BRIEF: Starting at the line that contains "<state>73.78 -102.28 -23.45" in the listing below, write out every line word for word until you have written the line that contains "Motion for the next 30".

RECORDED DATA:
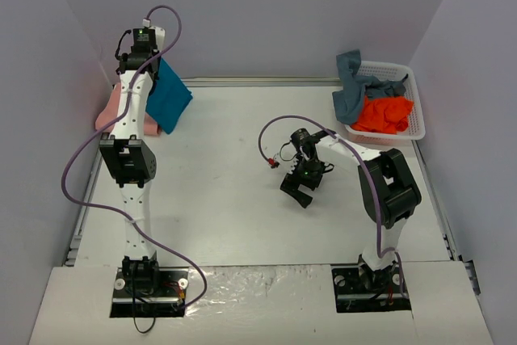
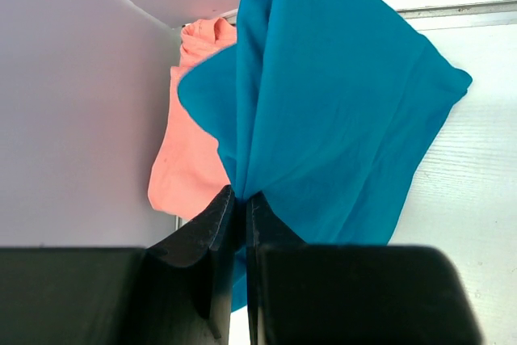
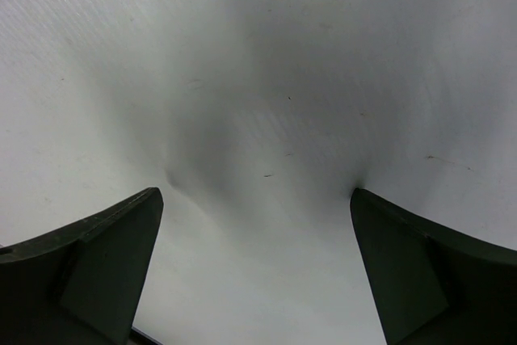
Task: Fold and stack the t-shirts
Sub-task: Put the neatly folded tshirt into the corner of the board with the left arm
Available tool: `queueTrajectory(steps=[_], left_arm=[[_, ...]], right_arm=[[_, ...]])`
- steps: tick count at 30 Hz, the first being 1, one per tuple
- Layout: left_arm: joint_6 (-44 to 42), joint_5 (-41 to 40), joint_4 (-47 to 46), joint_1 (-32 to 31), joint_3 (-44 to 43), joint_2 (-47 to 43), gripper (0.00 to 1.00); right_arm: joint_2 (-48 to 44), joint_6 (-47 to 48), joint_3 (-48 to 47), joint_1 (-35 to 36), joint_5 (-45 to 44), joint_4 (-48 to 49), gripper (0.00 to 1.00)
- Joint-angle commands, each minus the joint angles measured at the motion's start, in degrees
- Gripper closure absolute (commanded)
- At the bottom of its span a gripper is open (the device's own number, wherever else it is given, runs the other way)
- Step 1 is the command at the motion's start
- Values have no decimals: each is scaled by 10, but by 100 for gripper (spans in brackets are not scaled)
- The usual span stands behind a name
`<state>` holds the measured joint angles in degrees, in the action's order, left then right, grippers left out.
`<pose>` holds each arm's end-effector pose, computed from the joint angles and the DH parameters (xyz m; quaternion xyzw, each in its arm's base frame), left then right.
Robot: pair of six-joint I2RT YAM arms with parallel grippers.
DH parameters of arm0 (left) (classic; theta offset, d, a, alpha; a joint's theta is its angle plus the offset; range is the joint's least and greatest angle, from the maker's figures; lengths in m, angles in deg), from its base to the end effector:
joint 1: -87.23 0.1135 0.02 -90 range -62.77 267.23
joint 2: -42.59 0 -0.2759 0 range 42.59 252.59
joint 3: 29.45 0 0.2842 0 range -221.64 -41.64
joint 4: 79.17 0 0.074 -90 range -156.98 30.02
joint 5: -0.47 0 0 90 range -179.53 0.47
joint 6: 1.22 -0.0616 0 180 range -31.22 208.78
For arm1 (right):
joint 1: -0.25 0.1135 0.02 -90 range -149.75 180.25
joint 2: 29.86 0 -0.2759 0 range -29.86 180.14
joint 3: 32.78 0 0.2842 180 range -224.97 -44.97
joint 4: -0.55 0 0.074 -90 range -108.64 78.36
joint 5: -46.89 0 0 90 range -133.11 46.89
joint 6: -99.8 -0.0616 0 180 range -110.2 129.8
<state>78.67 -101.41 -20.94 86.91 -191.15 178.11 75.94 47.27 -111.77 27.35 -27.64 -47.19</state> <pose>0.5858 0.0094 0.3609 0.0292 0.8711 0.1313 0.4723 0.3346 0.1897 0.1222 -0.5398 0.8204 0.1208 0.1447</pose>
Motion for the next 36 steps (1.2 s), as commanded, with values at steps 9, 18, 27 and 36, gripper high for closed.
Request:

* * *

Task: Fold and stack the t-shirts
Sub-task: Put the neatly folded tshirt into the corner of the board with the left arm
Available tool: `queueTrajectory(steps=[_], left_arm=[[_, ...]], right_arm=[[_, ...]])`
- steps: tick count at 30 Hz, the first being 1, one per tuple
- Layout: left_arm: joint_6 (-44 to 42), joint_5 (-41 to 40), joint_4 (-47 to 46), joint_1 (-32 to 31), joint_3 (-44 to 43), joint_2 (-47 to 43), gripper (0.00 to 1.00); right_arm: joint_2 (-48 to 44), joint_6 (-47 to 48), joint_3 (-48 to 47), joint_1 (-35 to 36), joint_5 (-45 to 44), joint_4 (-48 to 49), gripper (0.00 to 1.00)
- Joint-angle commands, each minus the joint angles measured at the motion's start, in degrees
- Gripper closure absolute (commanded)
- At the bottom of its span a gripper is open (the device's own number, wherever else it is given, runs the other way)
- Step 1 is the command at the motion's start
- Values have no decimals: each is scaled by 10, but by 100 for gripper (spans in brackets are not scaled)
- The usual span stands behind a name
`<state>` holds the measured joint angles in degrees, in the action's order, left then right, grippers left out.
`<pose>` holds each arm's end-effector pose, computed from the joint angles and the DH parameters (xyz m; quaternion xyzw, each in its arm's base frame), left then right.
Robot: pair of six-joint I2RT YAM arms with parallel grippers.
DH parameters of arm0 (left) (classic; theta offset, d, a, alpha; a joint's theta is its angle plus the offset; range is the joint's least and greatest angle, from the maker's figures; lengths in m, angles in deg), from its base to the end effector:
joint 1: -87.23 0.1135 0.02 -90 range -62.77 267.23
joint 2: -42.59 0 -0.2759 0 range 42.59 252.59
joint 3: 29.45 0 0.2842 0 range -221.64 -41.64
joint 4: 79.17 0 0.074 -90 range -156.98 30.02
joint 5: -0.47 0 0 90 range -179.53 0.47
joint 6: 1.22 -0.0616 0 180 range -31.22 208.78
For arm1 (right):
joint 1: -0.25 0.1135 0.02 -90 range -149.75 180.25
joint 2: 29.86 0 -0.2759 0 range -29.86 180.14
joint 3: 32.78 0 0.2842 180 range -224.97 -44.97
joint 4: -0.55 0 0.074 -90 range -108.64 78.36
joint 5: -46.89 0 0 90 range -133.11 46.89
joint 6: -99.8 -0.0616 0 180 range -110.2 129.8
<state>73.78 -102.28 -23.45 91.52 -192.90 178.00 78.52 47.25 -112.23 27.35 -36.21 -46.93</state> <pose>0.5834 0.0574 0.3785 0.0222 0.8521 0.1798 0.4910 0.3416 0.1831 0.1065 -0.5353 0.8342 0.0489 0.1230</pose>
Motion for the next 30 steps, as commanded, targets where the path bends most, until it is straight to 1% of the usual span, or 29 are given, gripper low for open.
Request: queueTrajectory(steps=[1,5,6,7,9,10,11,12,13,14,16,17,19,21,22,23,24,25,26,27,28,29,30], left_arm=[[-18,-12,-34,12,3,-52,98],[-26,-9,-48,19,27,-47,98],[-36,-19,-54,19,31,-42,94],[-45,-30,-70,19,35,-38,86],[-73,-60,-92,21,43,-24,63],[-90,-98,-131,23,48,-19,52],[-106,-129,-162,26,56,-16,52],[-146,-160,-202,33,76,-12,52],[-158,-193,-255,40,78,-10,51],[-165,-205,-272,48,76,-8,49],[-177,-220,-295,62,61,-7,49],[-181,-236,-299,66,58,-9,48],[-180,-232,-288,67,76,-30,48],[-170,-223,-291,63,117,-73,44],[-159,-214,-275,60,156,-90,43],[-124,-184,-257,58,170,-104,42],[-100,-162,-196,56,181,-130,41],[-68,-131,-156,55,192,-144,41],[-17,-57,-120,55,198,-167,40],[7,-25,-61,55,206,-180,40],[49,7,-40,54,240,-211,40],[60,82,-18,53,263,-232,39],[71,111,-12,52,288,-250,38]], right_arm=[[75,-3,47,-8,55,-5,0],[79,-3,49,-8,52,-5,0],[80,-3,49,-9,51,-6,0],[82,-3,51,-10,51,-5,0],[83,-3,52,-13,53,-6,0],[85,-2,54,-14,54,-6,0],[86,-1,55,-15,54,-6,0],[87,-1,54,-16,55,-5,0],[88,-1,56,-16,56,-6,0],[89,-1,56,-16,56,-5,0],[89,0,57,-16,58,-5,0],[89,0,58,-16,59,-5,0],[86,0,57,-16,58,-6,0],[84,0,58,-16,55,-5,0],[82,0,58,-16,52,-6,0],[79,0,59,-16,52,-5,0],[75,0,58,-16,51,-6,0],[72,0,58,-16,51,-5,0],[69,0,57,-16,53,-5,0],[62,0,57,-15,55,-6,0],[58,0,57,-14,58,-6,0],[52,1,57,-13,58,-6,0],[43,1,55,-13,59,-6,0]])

WRITTEN SOLUTION:
<state>73.78 -102.28 -23.45 91.52 -192.90 178.00 78.52 47.25 -112.23 27.35 -36.21 -46.93</state> <pose>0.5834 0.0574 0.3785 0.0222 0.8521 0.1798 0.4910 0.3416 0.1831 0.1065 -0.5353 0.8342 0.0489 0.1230</pose>
Motion for the next 30 steps, as commanded, targets where the path bends most, until it is straight to 1% of the usual span, or 29 are given, gripper low for open.

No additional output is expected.